For the entire month leading up to college graduation I walked around with a sinking feeling in my stomach. I did not want to leave that precious place. I didn't want to leave friends. I didn't want the real world or a job or anything of that grown-up stuff. Sure, I had dreams and plans and even a boy I wanted to marry, but oh, college was so good. And everyone always says that college is best time of your life. Someone gave me a silly graduation card that said, "Congrats, have fun spending your money on toilet paper!" and I laughed and cringed at the same time.
But time moves on and you're not allowed to stay in college housing if you're not in college so I moved into a house, a dear house, a house we called the Ashley House after the street it was on and eventually it was also nicknamed the Booty House (long story) and I lived there with half a dozen girls and it was glorious. Working wasn't nearly so bad as they all said; when the day was done you got a paycheck and didn't have to worry about writing papers. Then that boy asked me to marry him and I was beyond thrilled but here it was coming again...change. Couldn't we get married and just keep living at the Ashley House with all my girls?
But no, that's not socially acceptable, so we moved into a little apartment and I got to set it all up exactly the way I wanted it and keep it totally clean and have whatever we wanted on the TV and wow, it was pretty good. Really good. I was playing house for real and I had my boy and we got cats and life was sweet and when the time came to move I didn't understand why he wasn't crying in the middle of the empty living room like me.

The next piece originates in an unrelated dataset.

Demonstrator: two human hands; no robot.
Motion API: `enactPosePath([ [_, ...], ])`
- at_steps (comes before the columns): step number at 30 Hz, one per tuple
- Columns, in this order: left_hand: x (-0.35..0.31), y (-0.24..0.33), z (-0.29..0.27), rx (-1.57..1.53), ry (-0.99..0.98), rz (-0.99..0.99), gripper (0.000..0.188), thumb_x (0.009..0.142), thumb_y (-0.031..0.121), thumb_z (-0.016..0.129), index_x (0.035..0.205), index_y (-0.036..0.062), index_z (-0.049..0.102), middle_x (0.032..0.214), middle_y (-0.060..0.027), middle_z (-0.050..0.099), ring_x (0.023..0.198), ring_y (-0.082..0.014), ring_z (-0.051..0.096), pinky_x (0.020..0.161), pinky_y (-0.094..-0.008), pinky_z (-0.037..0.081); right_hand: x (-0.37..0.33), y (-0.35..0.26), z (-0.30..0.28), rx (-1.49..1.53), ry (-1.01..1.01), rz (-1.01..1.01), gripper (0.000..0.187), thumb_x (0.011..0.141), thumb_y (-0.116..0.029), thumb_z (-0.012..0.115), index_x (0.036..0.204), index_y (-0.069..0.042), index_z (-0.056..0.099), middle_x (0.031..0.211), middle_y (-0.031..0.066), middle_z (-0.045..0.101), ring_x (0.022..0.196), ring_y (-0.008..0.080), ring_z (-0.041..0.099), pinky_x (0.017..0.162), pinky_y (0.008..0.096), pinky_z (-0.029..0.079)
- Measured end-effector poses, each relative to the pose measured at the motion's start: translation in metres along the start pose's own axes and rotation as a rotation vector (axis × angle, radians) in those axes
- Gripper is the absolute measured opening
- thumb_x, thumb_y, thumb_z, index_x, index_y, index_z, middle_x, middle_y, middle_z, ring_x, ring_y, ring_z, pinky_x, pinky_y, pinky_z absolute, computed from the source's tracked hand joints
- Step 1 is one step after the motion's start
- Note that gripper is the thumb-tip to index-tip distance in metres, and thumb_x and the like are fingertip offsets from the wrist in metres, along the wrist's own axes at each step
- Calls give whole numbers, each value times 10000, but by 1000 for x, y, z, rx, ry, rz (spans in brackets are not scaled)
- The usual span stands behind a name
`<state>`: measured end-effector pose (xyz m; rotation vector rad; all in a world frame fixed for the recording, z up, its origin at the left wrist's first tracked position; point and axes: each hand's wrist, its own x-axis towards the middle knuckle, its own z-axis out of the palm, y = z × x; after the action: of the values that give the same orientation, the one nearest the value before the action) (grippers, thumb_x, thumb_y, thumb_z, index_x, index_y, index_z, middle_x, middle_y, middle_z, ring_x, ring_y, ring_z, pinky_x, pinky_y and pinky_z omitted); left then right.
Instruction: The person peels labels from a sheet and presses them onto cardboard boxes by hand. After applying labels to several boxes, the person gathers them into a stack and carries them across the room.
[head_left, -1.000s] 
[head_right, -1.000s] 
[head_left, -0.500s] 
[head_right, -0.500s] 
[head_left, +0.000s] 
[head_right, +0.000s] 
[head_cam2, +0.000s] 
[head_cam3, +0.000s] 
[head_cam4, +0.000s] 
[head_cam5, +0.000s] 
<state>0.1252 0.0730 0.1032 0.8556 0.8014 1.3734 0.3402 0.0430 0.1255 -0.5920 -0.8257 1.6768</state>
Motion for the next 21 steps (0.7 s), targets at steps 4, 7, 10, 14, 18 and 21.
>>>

Then we found out we were becoming parents and actually? For the first time I wasn't afraid of change. I wanted the change so badly. I wanted snuggles and sweet little baby sounds and being parents together. I knew it was going to be good and I was excited.
I had no idea- none whatsoever- how incredibly good it would be.
Everyone will tell you hard parenthood is. How you'll never sleep again and how your life and your time and even your very body is never your own again, but you don't realize that what they mean is that stuff this good requires sacrifice and that very sacrifice becomes so automatic that it isn't even like a sacrifice anymore. It's just love and it's hard and it's good- so, so good- because it's hard.
We wanted to do it, this parent thing, this new-baby thing, all over again and here we finally are and I'm sitting on the edge of another change. I honestly thought excitement for this change would come as easily as the last one; after all, this was a change I asked for, hoped for, wanted for with all my heart. But the truth is, it's not coming easily. I'm afraid, afraid of the exhaustion and being enough for two babies and a husband. I'm afraid of the new-big-sibling tantrums and sharing my heart and hands with two. I'm afraid of the change. It feels like the end of an era for me and my sweet, sweet girl, the girl who made me a mama, the girl who brought out a depth of love I didn't know existed. The girl of tea parties and tutus and the favorite color pink and the long, quiet afternoons of reading and cuddling and often napping together. The girl of new adventures and shining eyes and experiencing life through the wonder of a child. It's been the sweetest three years of my life, years dear and precious to my heart, and I just don't know how it could ever possibly get any better than this.
Yet every time I've thought that, thought it couldn't get any better, it has. So I'm waiting with an expectant, albeit anxious, heart to see what sweetness lies next, while cherishing every moment left of just us three. It feels like I've spent hours the past couple weeks just staring, staring at my girl like a museum piece on a shelf, a little blue-eyed giggling relic of goodness and memories who is growing up way too fast and who is a constant reminder of all the sweetness past and is still to come.
We are about to be four. Some days will be hard. I know it will be hard, but I know it will be good and better than I can ever ask or imagine. And I think we're ready.